たまたま、問題が解けることがあったりする。多くは、すぐには解けない、だから楽しんで考えられるし、没頭できる。
ただ、それだけのことだと思います。
もし、教育側が、一言、
- 「今、楽しんでいる?」
- 「君が楽しんでチャレンジできるように、先生は何を手伝えるかな?」
と聞くことができれば、世界は一変するのでは?と思います。本当に簡単なことです。
多様性のある教育
でも、多くの先生たちは、「大人が用意した特定のゴールに達せさせなければならない」と思っています。
人の成長は、人それぞれです。また、学び方も、それこそ、
- 一人で学ぶ
- 人とコミュニケーションする
- 図解で学ぶ
- 探求する
などなど、多種多様です。こんなことは、もう30年も前に指摘されています。ところが、たった1種類の学び方を矯正するのが、現代の教育です。
しかも、社会に出ても、学び続ける必要がある、この現代において、
- 社会人教育でも、同じ問題が起こっている
と私は考えています。
批評しない
もし、あなたに子どもがいたら、是非やってください。

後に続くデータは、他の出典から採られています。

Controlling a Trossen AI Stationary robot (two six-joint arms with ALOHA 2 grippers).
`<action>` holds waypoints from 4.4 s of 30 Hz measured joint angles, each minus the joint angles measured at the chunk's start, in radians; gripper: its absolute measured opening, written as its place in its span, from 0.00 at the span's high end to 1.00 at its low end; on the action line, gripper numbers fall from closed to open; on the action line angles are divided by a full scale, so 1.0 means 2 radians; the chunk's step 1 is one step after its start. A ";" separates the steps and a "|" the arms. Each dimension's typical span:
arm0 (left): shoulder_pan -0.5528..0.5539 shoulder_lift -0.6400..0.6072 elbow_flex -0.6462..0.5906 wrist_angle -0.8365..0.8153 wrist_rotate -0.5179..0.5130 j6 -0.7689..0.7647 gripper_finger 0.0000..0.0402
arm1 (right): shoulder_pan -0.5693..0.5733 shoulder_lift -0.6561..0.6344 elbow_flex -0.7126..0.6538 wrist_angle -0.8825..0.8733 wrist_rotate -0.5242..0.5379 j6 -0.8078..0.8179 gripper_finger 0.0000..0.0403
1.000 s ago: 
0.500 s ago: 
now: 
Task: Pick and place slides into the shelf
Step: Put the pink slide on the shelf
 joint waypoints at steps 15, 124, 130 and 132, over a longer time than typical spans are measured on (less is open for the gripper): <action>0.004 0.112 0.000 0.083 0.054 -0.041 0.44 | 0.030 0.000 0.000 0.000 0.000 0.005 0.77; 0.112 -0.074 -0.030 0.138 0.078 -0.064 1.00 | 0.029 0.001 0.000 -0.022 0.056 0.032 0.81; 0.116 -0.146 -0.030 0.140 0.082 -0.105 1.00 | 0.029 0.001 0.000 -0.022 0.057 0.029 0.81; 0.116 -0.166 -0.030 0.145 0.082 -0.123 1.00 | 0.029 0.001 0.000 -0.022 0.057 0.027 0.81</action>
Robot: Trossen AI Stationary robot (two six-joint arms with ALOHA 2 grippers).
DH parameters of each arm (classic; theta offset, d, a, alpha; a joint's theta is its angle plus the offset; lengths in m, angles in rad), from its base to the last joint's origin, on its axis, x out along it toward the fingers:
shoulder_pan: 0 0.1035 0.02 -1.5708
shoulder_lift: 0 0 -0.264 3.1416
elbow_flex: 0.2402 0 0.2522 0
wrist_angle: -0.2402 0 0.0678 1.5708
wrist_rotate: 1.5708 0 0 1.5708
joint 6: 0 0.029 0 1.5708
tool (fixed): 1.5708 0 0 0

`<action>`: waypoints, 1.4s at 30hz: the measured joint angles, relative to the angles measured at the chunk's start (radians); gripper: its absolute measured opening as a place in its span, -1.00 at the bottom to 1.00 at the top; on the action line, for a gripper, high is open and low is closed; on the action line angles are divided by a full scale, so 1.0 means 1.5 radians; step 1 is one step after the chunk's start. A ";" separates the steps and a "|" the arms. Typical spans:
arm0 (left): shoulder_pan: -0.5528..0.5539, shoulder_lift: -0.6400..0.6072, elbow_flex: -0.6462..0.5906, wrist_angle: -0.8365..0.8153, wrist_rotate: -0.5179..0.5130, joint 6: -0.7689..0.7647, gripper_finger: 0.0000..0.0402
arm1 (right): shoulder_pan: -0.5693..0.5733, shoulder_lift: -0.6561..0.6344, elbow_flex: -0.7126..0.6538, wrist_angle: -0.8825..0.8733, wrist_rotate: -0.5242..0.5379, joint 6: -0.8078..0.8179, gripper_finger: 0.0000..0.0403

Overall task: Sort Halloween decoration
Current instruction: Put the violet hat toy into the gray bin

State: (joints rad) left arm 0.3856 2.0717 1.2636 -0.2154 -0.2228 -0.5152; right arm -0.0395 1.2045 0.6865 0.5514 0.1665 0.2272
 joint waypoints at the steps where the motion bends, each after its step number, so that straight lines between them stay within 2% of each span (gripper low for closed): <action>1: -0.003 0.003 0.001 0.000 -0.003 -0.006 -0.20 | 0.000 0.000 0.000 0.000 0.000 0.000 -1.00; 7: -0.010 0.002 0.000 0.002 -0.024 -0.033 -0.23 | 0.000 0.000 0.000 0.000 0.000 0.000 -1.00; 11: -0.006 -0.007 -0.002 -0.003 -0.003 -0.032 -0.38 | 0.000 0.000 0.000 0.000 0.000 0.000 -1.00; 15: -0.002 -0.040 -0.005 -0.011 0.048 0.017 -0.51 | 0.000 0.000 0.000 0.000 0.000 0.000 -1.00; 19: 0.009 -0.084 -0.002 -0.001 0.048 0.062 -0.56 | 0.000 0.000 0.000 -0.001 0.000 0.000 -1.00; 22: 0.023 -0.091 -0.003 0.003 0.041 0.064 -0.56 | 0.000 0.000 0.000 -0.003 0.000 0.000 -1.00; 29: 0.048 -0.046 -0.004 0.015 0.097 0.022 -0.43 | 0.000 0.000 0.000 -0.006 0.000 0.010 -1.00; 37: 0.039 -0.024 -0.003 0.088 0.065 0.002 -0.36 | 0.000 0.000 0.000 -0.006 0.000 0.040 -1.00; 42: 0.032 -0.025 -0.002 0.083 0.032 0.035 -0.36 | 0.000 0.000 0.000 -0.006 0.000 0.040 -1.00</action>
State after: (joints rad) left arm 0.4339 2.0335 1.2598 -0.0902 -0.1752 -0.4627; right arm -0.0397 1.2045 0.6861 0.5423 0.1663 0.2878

子どもが絵を描いたら、
「上手いねー、天才」「うーん、こうしたら?」と、褒めたり、勝手なアドバイスをする前に、「相手に聞いて」ください。
「何を書いたの?教えて?」
そして子供が、自分なりに説明を始めます。
自分なりに考えを言葉にしていくことが、思考を整理し、反省し、次のアイデアを考え出すプロセスになります。

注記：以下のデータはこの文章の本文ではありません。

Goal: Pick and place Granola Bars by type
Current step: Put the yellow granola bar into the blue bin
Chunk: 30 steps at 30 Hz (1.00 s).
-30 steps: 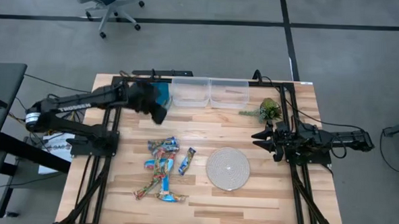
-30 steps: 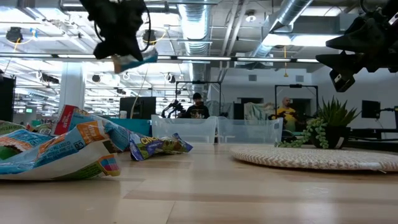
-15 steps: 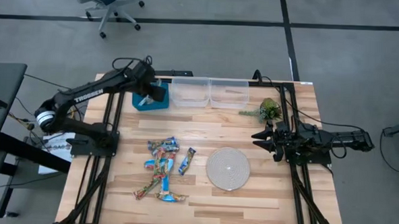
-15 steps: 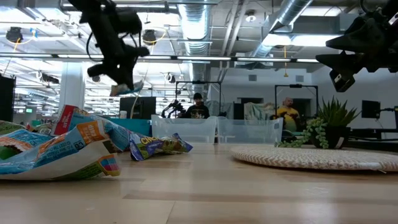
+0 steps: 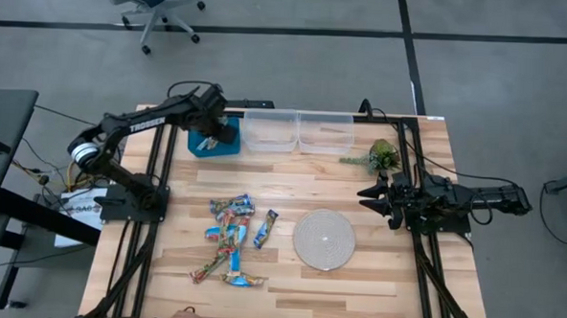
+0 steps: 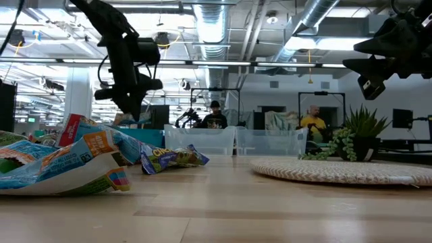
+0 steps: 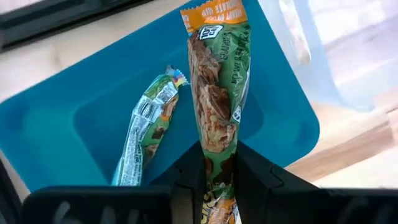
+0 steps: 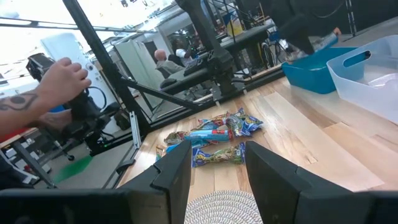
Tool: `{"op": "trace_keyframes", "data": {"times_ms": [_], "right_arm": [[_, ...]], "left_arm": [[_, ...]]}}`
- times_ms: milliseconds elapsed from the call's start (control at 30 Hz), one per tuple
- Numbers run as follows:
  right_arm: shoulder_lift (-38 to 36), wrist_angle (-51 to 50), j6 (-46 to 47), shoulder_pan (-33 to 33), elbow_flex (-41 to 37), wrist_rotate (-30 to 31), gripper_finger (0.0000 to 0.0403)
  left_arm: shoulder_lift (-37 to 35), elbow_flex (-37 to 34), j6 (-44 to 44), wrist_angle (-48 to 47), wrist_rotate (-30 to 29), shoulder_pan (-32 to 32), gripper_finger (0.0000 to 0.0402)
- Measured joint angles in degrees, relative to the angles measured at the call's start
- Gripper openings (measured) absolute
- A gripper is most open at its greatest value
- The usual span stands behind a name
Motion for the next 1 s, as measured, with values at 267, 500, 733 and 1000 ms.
{"op": "trace_keyframes", "data": {"times_ms": [267,500,733,1000], "right_arm": [[0.0,0.0,0.01,-0.01,0.0,0.0,0.0142],[0.02,0.0,0.02,-0.01,-0.02,0.0,0.0143],[0.01,0.0,0.0,-0.01,0.0,0.0,0.0143],[0.02,0.0,0.0,-0.01,0.0,0.0,0.0141]], "left_arm": [[0.03,-0.07,7.07,-2.01,-3.2,0.25,0.0059],[0.03,-0.08,8.37,-2.01,-3.29,0.28,0.0069],[0.03,-1.33,9.0,-1.42,-3.28,0.28,0.0105],[-0.23,0.57,8.95,-1.81,-2.97,0.08,0.0119]]}}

つまり、「教えられる」のではなく、「自分が主体性をもって学ぶ」プロセスになります。
toiee Labの講座は、生徒が主役です
当然なのですが、toiee Labの講座は、生徒が主役です。
一人一人、違う経験、知識があって当然です。
学び方も、現在のスキルも違います。だから、多様性を大切にしています。
課題に、チームでチャレンジすることで、多様性を使って、解決を図ります。結果、誰が一番とか、到達目標とかは、二次的な目的です。
最大の目的は、「あなたが、扉を開け、学びの場に参加し、そして、家路に就くとき、前に進んだ」と自分自身で思えること、です。
そして、このような目標設定で、教育を行うと
- 教わったこと以上を学ぶこと
- 教室を出ても、学び続けること
が可能になり、あっという間に「先生越え」をします。
教わった以上を学べなければ、教育をしたことにはならない
これが、私たちの モットーの一つです。
学ぶときのアドバイス
- 他人と比べない
- 常に過去の自分と比較するだけ
- 他人と比べる時は、単に自分の成長のために
と意識をしてください。
そうすれば、もっと楽しく、多くを学べます。
そして、次へチャレンジする勇気が湧いてくると思います。
toiee Labは、そんな「学び方を学び」ながら、あなたが身に付けたいスキル、知識を、短期間で学べる場所です。
よかったら、遊びに来てください。
最後に
今は、楽しむということを大切に、iPadで楽しく絵を描いています。美術の先生に恨みはありません。あの経験があって、私は教育や学ぶということに興味を持ったのだと思います。